• EXERCISE REQUIREMENTS
How many of the lines below contain "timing"? Answer with that number alone.

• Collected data

------------------------------

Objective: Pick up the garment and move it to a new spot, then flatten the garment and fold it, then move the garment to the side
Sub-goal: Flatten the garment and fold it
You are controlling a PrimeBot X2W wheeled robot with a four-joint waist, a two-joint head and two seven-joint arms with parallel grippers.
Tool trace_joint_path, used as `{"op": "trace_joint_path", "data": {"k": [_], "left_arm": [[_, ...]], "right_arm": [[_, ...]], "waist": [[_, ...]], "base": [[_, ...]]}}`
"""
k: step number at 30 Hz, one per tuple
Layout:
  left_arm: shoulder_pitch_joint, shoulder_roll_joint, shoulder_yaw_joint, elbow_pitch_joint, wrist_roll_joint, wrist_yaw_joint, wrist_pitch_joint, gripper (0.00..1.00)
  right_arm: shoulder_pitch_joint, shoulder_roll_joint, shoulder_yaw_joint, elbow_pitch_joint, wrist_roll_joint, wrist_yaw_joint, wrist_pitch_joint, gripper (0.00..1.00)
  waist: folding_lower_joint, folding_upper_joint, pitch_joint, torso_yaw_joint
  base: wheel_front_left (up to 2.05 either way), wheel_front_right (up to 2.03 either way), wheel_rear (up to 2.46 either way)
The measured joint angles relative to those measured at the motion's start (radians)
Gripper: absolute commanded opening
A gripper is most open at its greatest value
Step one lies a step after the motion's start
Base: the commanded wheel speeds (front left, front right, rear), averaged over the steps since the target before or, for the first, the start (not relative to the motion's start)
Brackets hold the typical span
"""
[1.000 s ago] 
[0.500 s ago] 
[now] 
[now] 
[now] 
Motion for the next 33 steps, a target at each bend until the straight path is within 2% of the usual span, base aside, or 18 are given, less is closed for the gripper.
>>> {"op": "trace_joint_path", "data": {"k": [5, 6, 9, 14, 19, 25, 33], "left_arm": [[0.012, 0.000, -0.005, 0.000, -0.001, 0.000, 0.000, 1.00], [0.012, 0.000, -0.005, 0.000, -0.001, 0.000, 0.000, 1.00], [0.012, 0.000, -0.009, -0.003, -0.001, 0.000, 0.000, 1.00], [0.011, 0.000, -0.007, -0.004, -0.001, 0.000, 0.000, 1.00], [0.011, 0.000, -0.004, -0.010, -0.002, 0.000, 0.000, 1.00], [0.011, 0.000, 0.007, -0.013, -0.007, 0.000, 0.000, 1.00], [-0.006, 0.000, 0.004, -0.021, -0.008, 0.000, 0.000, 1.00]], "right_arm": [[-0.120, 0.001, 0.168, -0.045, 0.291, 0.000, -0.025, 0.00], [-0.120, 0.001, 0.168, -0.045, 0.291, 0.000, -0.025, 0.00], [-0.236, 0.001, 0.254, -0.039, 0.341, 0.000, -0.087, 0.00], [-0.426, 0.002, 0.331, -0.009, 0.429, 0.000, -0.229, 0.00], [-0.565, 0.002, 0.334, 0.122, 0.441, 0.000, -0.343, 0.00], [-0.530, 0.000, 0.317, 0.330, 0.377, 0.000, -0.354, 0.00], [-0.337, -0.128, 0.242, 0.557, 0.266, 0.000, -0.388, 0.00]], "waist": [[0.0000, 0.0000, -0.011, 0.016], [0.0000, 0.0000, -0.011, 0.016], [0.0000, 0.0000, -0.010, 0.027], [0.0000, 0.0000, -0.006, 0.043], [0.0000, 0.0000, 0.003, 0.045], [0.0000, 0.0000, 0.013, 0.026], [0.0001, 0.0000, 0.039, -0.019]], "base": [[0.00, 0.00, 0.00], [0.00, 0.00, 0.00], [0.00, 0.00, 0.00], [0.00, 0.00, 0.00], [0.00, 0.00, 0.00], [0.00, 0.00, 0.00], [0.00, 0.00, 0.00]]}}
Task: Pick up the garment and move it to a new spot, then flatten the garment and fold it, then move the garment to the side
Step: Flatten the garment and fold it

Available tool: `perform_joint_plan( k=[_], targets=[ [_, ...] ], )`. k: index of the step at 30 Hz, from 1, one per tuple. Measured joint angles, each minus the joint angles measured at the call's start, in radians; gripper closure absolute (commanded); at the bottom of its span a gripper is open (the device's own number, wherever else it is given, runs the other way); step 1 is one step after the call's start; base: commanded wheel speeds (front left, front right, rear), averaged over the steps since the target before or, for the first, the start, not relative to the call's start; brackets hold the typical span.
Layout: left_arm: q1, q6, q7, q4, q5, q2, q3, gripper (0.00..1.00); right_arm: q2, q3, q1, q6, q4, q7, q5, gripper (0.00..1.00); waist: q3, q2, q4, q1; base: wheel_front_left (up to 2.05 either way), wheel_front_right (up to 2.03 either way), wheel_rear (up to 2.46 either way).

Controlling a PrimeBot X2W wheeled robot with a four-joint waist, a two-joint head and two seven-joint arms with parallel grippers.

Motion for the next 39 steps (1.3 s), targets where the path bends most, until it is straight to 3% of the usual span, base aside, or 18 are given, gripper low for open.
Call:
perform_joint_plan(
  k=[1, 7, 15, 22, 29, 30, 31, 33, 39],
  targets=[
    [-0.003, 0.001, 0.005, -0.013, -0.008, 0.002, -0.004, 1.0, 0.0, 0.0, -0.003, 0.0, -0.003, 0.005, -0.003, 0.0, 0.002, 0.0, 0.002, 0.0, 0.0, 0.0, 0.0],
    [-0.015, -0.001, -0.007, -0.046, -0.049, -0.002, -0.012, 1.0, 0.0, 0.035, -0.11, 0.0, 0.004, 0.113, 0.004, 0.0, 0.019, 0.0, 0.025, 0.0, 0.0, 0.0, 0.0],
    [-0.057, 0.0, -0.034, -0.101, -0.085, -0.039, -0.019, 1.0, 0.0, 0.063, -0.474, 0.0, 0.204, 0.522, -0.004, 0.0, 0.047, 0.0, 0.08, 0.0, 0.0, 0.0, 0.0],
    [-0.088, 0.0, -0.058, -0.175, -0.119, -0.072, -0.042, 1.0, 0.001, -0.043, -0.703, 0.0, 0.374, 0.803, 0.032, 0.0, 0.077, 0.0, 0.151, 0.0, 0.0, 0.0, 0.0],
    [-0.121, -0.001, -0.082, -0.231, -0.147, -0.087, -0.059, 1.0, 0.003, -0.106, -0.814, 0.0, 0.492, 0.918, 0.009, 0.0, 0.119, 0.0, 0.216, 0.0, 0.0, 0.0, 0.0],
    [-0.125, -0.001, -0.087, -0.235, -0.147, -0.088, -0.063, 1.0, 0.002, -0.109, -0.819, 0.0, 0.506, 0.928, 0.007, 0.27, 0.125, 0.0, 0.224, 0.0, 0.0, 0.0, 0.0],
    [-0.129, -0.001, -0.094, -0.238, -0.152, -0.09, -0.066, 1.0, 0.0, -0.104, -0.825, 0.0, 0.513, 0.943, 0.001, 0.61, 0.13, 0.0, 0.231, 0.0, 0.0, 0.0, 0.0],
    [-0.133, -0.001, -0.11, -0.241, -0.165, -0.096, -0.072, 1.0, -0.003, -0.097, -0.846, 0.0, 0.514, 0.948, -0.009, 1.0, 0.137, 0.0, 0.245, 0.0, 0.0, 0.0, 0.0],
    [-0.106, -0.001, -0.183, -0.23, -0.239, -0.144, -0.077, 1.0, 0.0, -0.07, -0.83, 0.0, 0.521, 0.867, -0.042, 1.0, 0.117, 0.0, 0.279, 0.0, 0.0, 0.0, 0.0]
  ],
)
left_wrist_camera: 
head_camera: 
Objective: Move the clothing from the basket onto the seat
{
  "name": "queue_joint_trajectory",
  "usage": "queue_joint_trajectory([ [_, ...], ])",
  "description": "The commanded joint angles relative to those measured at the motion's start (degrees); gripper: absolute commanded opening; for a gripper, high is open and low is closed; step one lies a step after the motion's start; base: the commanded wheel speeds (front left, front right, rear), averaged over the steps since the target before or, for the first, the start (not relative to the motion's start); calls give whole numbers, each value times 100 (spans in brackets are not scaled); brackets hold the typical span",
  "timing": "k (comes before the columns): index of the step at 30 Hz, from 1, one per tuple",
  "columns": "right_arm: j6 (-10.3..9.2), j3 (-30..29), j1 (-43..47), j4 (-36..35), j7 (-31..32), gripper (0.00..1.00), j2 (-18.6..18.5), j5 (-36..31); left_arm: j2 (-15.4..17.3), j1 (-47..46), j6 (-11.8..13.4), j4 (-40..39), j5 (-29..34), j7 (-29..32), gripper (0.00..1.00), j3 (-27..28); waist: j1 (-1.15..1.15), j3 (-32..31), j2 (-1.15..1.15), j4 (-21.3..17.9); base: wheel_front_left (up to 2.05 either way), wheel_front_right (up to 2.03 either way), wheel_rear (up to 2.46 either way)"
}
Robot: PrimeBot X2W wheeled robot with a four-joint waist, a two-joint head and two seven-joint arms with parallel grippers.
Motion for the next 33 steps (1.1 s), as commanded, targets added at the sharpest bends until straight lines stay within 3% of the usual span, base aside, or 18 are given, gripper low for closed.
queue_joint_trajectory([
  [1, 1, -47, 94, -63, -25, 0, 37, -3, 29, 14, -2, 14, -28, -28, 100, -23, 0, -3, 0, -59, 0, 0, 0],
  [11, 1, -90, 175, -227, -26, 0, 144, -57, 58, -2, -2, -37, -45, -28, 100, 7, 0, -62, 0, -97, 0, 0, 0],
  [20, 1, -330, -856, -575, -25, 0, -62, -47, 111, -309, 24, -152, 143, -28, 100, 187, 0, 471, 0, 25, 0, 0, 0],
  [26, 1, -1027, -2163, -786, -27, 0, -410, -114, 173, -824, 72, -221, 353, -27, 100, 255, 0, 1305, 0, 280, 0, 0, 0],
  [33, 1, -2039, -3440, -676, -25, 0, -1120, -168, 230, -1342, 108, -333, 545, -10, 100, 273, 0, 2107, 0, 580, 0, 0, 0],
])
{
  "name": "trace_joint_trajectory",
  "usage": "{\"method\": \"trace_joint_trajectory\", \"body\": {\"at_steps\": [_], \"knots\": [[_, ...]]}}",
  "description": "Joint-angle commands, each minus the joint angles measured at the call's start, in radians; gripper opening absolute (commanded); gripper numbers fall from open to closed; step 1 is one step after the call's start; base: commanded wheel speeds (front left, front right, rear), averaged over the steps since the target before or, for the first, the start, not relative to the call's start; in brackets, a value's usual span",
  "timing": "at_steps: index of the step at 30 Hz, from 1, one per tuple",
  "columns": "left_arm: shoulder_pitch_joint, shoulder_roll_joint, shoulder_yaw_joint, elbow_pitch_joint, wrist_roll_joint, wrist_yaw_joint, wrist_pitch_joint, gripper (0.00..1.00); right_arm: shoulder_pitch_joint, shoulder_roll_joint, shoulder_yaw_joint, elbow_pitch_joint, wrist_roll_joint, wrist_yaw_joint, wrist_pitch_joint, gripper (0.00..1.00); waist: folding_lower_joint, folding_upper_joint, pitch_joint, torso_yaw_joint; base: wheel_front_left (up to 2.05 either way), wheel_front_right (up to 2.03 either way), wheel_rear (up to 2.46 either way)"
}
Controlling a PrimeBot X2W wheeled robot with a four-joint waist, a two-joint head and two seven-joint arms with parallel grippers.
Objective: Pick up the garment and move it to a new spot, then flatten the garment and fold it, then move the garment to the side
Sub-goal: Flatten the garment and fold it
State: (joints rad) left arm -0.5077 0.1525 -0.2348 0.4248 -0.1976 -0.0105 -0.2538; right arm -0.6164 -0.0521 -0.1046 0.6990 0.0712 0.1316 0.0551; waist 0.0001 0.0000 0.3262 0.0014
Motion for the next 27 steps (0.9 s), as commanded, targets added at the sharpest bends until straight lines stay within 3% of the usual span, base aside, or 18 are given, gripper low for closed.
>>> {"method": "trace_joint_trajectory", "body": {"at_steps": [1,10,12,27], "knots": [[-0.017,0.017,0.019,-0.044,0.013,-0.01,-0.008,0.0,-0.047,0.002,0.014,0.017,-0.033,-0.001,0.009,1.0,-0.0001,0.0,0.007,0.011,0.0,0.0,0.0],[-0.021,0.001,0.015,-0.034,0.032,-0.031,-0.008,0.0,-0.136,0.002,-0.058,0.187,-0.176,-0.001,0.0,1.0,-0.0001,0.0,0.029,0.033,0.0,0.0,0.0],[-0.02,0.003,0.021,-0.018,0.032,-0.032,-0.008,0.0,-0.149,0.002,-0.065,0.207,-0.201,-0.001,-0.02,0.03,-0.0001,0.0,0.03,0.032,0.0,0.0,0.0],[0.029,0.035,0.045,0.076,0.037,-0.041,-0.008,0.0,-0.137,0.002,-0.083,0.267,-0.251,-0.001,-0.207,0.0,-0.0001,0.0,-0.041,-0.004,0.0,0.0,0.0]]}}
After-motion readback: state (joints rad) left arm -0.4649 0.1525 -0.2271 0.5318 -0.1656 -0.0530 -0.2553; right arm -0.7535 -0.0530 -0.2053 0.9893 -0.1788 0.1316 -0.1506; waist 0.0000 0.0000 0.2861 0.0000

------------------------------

• REPLY TO THE TASK
2